#### Exercise requirements:
Your job is to set down the stretch of entries that opens with the line containing "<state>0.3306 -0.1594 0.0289" and closes with the line containing "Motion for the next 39". Keep both end lines, copy each exactly, and add nothing.

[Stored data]
^^^^^^^^^^^^^^^^
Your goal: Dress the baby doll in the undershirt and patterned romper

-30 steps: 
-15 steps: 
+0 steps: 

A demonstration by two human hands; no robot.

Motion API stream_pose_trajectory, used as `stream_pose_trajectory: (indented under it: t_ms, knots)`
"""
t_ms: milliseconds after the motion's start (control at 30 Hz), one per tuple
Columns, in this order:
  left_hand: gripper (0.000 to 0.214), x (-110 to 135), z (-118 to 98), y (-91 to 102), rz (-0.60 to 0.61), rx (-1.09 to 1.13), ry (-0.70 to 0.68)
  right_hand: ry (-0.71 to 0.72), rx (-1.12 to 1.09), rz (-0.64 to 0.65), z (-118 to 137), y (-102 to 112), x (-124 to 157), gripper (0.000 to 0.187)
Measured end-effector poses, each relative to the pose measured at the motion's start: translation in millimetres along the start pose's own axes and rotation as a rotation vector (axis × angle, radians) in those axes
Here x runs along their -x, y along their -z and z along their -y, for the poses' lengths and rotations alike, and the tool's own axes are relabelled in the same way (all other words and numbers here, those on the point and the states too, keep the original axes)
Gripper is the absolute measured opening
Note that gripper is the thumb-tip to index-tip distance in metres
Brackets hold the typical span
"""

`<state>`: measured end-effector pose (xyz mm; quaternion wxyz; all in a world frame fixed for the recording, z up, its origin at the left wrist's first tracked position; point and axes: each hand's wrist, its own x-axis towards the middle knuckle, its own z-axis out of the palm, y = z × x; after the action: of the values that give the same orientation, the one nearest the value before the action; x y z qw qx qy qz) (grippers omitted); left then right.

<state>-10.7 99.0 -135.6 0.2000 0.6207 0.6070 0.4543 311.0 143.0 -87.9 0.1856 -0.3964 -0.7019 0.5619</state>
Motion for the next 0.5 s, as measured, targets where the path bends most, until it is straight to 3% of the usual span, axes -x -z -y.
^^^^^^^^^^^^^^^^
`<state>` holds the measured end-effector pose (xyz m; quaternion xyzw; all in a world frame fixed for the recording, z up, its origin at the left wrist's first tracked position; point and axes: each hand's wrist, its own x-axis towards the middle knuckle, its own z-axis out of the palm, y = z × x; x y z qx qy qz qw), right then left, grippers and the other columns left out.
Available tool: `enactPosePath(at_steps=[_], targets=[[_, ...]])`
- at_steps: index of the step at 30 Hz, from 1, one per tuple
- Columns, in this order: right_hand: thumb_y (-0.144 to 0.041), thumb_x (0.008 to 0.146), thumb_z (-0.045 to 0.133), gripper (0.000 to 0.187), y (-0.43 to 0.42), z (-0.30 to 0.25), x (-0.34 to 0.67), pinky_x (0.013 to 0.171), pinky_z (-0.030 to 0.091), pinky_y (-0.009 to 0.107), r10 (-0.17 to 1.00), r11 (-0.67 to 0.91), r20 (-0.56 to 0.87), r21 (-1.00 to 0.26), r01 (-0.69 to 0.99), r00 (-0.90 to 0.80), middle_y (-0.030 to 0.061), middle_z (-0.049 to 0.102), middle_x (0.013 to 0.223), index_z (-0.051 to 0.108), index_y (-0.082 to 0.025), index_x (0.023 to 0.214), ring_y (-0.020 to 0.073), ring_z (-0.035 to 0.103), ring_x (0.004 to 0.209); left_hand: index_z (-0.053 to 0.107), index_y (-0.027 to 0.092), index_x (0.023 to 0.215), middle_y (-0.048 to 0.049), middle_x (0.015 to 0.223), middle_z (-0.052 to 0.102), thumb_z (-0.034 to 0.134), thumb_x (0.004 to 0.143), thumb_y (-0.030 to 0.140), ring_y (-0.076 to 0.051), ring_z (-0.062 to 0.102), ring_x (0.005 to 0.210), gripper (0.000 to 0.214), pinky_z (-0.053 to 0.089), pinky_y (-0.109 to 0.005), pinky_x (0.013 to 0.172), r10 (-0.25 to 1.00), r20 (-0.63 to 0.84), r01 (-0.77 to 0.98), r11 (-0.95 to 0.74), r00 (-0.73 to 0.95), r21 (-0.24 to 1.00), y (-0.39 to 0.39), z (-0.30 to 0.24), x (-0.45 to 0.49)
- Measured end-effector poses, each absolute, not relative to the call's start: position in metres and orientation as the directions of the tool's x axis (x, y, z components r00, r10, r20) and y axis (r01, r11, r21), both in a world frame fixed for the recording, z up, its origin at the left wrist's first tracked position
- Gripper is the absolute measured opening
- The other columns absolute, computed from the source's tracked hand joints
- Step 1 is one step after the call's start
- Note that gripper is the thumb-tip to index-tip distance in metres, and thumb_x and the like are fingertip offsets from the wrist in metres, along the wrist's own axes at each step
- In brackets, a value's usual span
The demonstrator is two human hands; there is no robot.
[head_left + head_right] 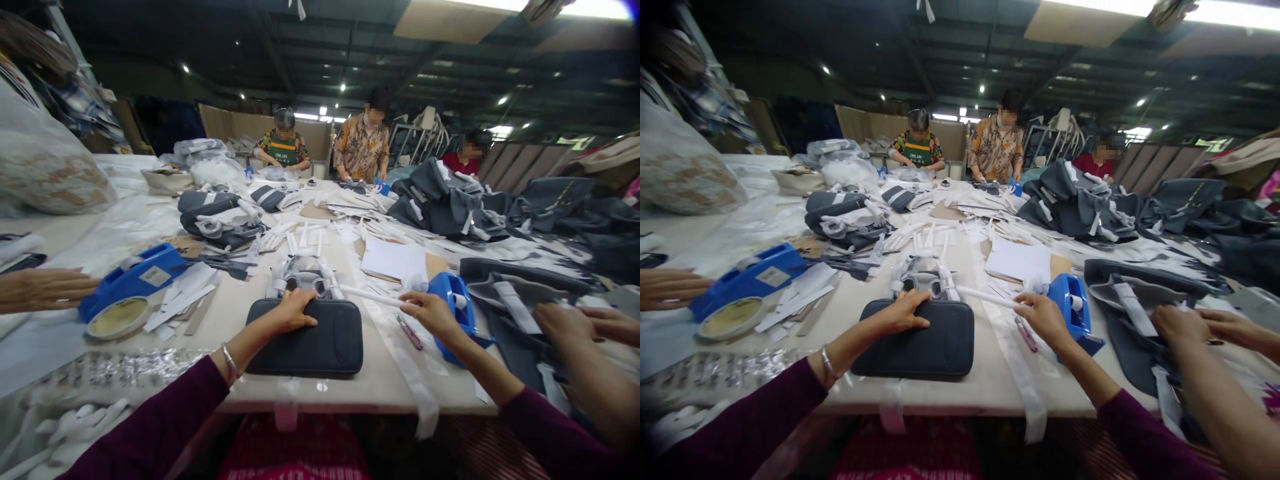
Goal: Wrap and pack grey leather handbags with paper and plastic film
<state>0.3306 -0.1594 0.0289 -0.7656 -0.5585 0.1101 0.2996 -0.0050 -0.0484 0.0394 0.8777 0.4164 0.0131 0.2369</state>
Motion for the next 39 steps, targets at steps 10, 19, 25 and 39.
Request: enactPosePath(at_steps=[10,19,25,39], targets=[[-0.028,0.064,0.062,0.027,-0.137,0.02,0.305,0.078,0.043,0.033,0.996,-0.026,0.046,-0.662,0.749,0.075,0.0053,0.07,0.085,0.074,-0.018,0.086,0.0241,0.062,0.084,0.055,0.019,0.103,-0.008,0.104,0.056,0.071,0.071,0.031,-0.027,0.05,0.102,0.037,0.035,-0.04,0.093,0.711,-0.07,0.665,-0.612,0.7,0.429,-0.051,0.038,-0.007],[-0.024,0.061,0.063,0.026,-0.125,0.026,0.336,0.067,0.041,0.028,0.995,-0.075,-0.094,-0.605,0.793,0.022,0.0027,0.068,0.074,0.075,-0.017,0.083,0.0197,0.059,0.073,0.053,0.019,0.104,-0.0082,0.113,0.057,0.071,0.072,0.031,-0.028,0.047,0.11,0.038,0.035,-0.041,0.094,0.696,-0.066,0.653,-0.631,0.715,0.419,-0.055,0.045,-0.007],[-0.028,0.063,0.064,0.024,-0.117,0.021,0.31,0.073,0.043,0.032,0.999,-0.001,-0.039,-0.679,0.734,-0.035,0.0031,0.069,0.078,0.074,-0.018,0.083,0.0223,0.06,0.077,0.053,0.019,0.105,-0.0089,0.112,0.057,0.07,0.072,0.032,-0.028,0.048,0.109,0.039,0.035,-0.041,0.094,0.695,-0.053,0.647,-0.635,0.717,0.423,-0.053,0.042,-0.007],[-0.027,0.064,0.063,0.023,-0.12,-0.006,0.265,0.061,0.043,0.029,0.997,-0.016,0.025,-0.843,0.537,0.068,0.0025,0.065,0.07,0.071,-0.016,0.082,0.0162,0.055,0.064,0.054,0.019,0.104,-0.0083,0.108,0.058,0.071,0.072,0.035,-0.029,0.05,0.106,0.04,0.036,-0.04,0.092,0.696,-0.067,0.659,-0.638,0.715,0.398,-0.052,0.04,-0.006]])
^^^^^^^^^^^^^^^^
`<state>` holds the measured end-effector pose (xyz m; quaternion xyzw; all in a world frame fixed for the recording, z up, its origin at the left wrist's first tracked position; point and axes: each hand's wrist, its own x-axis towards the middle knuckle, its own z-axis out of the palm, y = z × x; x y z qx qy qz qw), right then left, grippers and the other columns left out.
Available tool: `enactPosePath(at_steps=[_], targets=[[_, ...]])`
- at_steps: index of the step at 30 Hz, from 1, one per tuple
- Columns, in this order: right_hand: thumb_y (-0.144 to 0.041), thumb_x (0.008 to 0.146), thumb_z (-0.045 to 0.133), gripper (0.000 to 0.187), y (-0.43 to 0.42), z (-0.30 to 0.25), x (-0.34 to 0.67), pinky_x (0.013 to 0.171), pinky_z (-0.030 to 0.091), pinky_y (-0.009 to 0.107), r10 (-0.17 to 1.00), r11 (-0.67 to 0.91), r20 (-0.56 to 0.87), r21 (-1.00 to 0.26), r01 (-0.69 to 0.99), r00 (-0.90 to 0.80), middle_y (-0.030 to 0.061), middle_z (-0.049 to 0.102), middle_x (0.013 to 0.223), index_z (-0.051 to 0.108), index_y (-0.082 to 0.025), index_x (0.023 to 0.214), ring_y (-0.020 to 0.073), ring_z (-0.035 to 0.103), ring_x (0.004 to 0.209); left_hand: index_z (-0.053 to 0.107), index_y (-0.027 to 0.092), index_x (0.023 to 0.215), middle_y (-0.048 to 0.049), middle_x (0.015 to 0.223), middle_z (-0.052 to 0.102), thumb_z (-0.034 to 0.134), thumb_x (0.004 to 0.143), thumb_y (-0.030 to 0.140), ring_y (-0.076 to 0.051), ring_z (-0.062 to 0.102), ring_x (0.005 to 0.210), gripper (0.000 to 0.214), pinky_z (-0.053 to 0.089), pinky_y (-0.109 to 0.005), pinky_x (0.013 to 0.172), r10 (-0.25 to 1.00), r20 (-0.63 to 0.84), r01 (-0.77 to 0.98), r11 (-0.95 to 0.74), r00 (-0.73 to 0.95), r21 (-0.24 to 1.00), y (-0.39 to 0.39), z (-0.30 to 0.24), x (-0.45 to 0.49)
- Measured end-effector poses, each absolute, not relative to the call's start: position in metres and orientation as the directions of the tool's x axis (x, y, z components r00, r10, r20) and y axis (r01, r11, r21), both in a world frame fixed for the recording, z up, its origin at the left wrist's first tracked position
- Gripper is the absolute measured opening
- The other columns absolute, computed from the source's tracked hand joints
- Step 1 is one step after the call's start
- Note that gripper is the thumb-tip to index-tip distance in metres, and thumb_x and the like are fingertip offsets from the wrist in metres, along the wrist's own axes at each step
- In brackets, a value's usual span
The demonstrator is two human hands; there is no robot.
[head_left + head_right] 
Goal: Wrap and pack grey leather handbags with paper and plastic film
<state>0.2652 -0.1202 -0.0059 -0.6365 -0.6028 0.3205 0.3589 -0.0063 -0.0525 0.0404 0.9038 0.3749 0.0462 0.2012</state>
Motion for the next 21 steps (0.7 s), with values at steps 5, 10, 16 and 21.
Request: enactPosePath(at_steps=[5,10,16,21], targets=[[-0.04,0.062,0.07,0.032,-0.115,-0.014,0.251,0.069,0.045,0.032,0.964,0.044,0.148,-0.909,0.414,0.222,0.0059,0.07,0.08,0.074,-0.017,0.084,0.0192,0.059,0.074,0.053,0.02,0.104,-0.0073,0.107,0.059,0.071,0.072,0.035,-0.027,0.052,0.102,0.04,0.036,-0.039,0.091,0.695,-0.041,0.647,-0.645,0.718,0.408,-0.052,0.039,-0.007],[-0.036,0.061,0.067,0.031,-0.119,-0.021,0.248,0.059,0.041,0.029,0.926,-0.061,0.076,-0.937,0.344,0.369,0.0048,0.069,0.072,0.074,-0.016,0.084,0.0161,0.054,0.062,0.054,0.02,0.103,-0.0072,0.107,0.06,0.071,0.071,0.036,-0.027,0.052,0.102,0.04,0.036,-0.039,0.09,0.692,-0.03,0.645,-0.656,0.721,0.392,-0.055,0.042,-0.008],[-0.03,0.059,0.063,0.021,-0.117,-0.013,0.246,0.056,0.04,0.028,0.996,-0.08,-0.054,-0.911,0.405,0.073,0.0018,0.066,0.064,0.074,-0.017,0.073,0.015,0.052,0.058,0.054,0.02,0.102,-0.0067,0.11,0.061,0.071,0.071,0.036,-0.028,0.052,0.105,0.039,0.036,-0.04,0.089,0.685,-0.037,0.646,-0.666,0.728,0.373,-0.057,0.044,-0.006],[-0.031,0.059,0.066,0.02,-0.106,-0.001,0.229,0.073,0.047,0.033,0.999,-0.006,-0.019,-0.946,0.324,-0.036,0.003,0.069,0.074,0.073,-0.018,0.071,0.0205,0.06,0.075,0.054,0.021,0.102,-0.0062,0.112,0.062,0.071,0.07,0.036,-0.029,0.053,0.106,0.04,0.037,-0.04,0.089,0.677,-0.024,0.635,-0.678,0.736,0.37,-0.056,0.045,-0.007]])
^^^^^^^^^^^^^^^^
#### Response:
<state>0.3306 -0.1594 0.0289 -0.7656 -0.5585 0.1101 0.2996 -0.0050 -0.0484 0.0394 0.8777 0.4164 0.0131 0.2369</state>
Motion for the next 39 steps, targets at steps 10, 19, 25 and 39.

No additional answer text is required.